Much the same conflicts of interest entangle government officials. They come from the same stock and faced with similar incentives are likely to react no differently. Consider this. Mr Babu Ram is the official who heads the Industries Development Corporation of Briberonia. The Government of Briberonia decides to set up an ambitious Special Economic Zone (SEZ) in about 100 Acres, about 25 km away from Metropolis, its capital city. Mr Babu Ram also heads the Committee that is to soon finalize the SEZ proposal.

Mr Realtor Ram is one of Mr Babu Ram's closest friends. During one of the regular family dinners, Mr Babu Ram mentions about the SEZ proposal. Mr Realtor Ram realizes the significance of this in terms of its potential impact on land values around the proposed SEZ location. He suggests that they buy a few acres at the prevailing cheap rates in anticipation of prices rising manifold once the SEZ is developed in a few years. Accordingly, Mr Babu Ram and his friends make considerable investments in the area.

One of the distinguishing features of the real estate bubbles in many Indian cities is the close nexus between politicians, bureaucrats, and real estate developers. Property developers have made rampant use of insider information to purchase massive extents of land adjacent to upcoming (and unannounced) mega industrial and infrastructure projects.

There is a slippery slope with such information disclosures and consequent actions. Such information is often used to dispossess poor people off their lands at very cheap prices and leave them laborers on their own lands.

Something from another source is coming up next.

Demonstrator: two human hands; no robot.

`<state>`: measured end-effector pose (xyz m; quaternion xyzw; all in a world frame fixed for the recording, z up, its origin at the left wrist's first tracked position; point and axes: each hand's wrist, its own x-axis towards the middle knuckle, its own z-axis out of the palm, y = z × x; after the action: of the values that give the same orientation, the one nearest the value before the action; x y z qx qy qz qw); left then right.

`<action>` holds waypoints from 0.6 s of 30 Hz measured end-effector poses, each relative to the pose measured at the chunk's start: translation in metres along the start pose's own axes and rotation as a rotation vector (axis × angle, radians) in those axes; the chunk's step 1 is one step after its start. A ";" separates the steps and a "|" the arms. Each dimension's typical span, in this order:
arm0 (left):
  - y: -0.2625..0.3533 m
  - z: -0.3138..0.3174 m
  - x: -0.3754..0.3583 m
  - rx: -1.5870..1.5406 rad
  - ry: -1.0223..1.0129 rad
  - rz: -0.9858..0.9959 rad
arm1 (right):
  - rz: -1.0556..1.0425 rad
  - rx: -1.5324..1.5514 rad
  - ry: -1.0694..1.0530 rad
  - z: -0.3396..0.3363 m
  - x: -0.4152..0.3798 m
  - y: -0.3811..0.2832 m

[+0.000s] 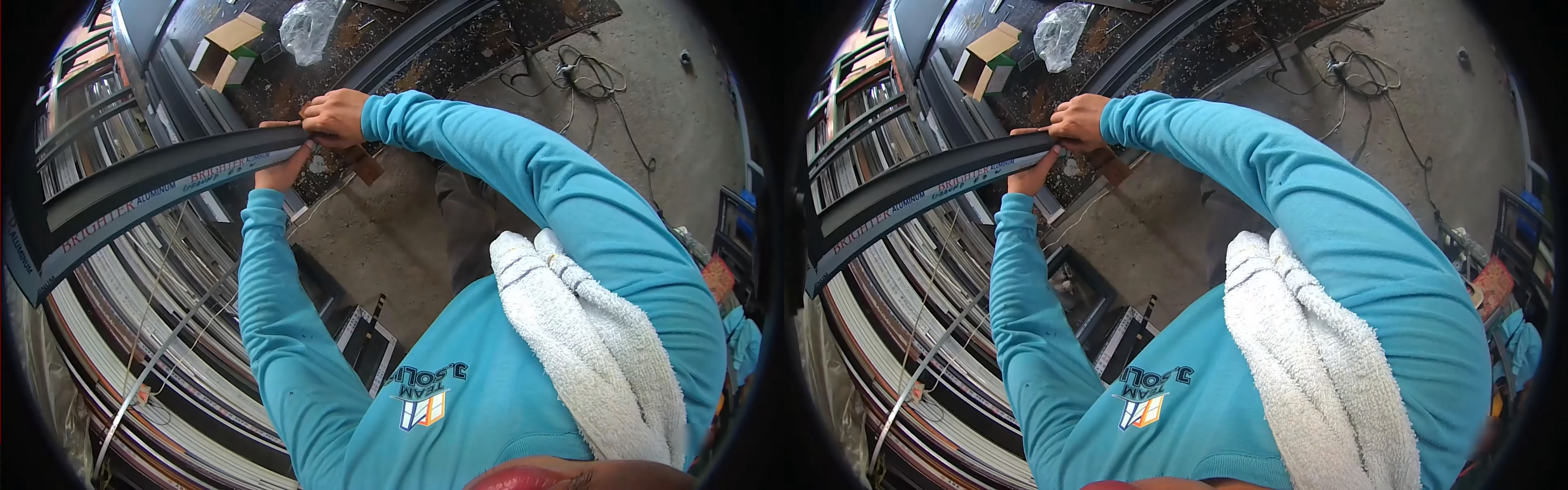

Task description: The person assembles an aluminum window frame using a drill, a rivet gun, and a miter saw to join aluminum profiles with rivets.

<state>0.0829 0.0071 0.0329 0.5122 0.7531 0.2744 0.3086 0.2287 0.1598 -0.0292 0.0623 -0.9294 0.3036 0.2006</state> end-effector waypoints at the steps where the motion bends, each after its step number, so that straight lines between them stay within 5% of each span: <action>1: 0.001 0.001 -0.001 0.014 0.010 -0.033 | 0.006 0.009 -0.003 -0.001 -0.001 0.000; 7: 0.000 0.010 -0.003 0.088 0.062 -0.058 | -0.093 -0.039 0.105 -0.002 -0.003 0.001; 13: -0.014 0.024 -0.008 0.043 0.218 0.080 | -0.026 -0.020 -0.068 -0.003 -0.001 0.002; 18: -0.015 0.027 -0.003 -0.071 0.215 0.172 | -0.137 0.017 0.149 0.001 -0.006 0.003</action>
<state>0.0948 0.0023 0.0051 0.5310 0.7250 0.3798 0.2195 0.2328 0.1621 -0.0337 0.1049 -0.9027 0.3009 0.2890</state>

Further, once the regulators (the officials and politicians) have themselves invested in lands surrounding a project area, they develop a stake in the project itself, which often ends up distorting the government decisions on the project itself.

Such conflicts of interest are not confined to land issues. There is the likelihood that officials administering tenders on huge infrastructure and IT projects share confidential information (again, deliberately or as party gossip) on either the tender details or rival bidders within a friendship network. This could in turn unfairly favor some bidders, often in return for some benefits for the officials. A college friendship network involving an official and a potential bidder is amongst the commonest channel for such insider information transfers.

Just as in the financial markets, the service rules of government officials specifically prohibit such information disclosures. However, like in the financial markets, this has not prevented officials from working closely with private business interests and striking mutually beneficial relationships that have caused loss to the public exchequer.

In any case, I am inclined to the belief that, contrary to the optimism of Luigi Zingales that only a small proportion of traders are rotten apples, such unethical practices are more widespread in both corporate and government circles than we would like to believe. And as simple Econ 101 would teach us, higher the stakes, greater the incentives, and greater the possibility of prevalence of such trends.